Итак, товарищи, мир подписан, он подлежит ратификации. Я не буду вам предлагать его не ратифицировать. Я с большим уважением отношусь к той политике, которая нашла свое выражение в подписании мира, в его ратификации, в той или иной передышке, даже хотя бы неопределенного исторического размера. Тут совершенно правильно указывалось, особенно тов. Лениным, что войну нужно вести как следует. Нужно иметь для нее не только ножи у псковских крестьян, а необходимо иметь пушки, снаряды, винтовки и проч. Если их нам даст Америка, которой сегодня по тем или иным соображениям выгодно продать винтовки и пушки, так мы возьмем их для своих целей, не пугаясь того, что это исходит от империалистов. Так мы вместе с тов. Лениным смотрели на дело и рассчитывали, что Америка даст военное снаряжение, исходя, конечно, из своих соображений. Очевидно, что мы имели тогда в виду сопротивление, возможное при данной исторической ситуации, а не такое сопротивление, когда создадим мощные железные дороги, сильную армию и т. д. Таким образом мы имели в виду отпор теми силами, какие у нас имеются и которые нужно привести в порядок. Тов. Ленин говорит о возможности эвакуации Петрограда. Но ведь это дело исчисляется днями и неделями, а создание железных дорог исчисляется долгими месяцами и годами.
Эти две перспективы возможны при условии затяжного характера революционной войны. Они могли довести партию до раскола. Эта опасность не исчезает и не уменьшается, если развитие европейской революции будет совершаться слишком медленно, если мы во имя передышки подпишем мир, благодаря которому мы выдадим Украину. Мы не поддерживаем части нашей революционной армии в прямой ее борьбе, а, между тем, там борьба, по последним сообщениям, ведется, по-видимому, с большим напряжением и с некоторым успехом. Мы не воюем, а в это время часть нашей Советской Федерации ведет борьбу. Завтра может возникнуть перед Петроградом или Москвою вопрос о поддержке украинского пролетариата, но что же они смогут сделать? Послезавтра немцы потребуют от нас заключения мира с Украинской Радой; это есть у них в условиях мира, но пока еще не оформлено. Подпишем ли мы мир с Украинской Радой, которую мы разгоняли вместе с украинскими рабочими и крестьянами? Далее, от нас потребуют подписания мира и с Свинхувудом, когда он раздавит красную армию Финляндии. Это требование не исключено, напротив, оно логически вытекает из условий мирного договора. Пойдем ли мы на это, повторяя, что мы слабы и не можем отказать и сопротивляться? Что же это значит? Что революционный пролетариат при данных условиях не может дать того отпора, который вытекает из его положения, – господствующего класса в стране. Тогда скажите, что для революционного пролетариата Советская власть является слишком тяжелой ношей, вот что это значит. Центр тяжести в том, что для революционного класса допустимы сделки с империалистами лишь в тех пределах, в которых мы остаемся Советскою властью.[152]

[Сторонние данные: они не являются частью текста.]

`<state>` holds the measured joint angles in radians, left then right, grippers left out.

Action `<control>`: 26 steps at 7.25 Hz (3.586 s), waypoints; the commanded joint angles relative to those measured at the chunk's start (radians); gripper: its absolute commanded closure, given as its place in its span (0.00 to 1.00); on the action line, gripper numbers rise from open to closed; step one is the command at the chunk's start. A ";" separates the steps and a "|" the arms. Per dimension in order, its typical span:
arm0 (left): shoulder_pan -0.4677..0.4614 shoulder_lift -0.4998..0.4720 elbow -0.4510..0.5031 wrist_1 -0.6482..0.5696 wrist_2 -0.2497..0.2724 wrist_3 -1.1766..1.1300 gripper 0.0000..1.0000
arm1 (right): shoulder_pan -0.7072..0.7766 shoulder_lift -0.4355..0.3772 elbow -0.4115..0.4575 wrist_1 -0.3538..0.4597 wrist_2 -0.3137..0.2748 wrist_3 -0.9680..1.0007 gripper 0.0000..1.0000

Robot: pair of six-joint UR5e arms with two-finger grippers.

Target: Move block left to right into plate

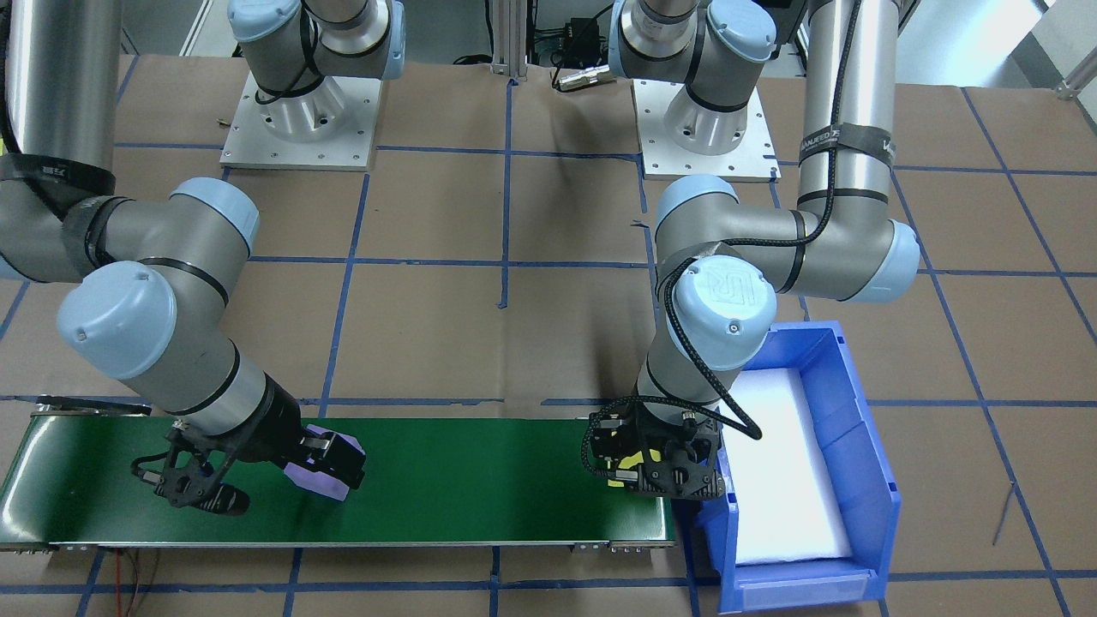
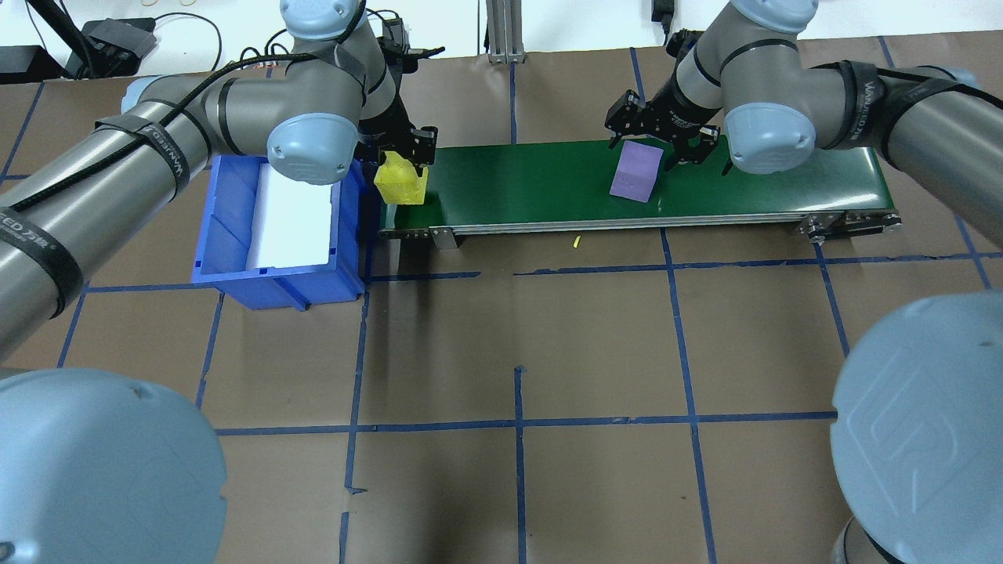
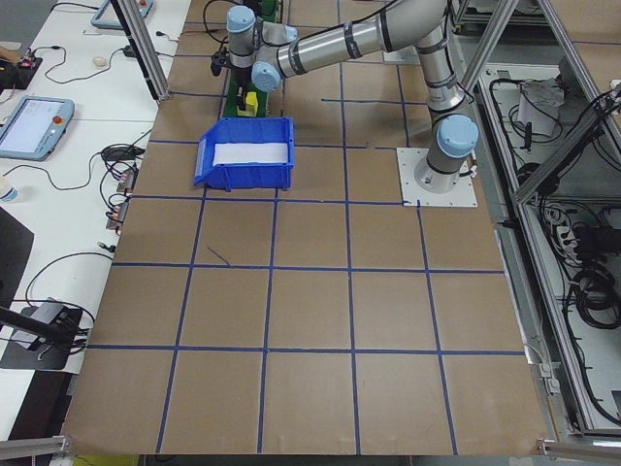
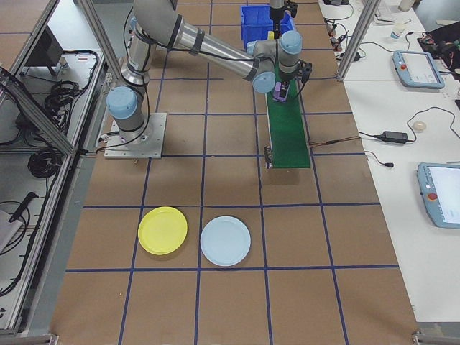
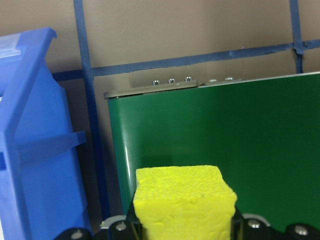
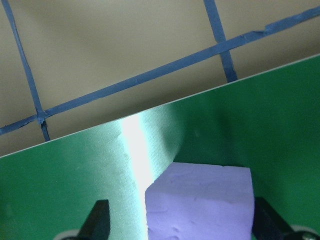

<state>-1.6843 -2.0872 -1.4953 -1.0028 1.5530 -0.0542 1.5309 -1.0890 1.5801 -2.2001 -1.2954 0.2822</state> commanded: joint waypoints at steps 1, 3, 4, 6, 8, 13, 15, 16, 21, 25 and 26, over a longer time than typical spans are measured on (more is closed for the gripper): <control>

Эту власть надо развивать и усиливать. Неужели мы, оставаясь властью, все же будем, считаясь с неопределенной длительностью передышки, все более отступать и будем идти на уступки за уступками, не ставя решительно никаких пределов, не давая никакой гарантии? Мы слабы и потому уступаем не только топографически, но и политически – в вопросах об аннулировании займов, национализации нашей промышленности. Если мы дадим развиться этому отступлению во имя передышки с неопределенной перспективой, то это будет значить, что мы попадаем во внутренне-противоречивое положение. Мы говорим этим, что пролетариат России не в состоянии сохранить классовую власть в своих руках. Историческая комбинация условий передала ему эту власть, но он в силу разнообразных условий отдает, отступает не только в топографическом, но и в политическом смысле. Я думаю, что этого не случится, что мы построим, в конце концов, если не прекрасные железные дороги, то хоть сколько-нибудь сносные. Но нынешний период передышки исчисляется в лучшем случае двумя-тремя месяцами, а вернее, неделями и днями. В течение этого времени выяснится вопрос: либо события придут нам на помощь, либо мы заявим, что явились слишком рано и уходим в отставку, уходим в подполье, предоставляя сводить счеты со Свинхувудом или Украиной Чернову, Гучкову, Милюкову – этим призванным политиканам. Но я думаю, что уходить в отставку мы должны, если это придется, как революционная партия, т.-е. борясь до последней капли крови за каждую позицию. Перед такой перспективой ставят нас исторические условия.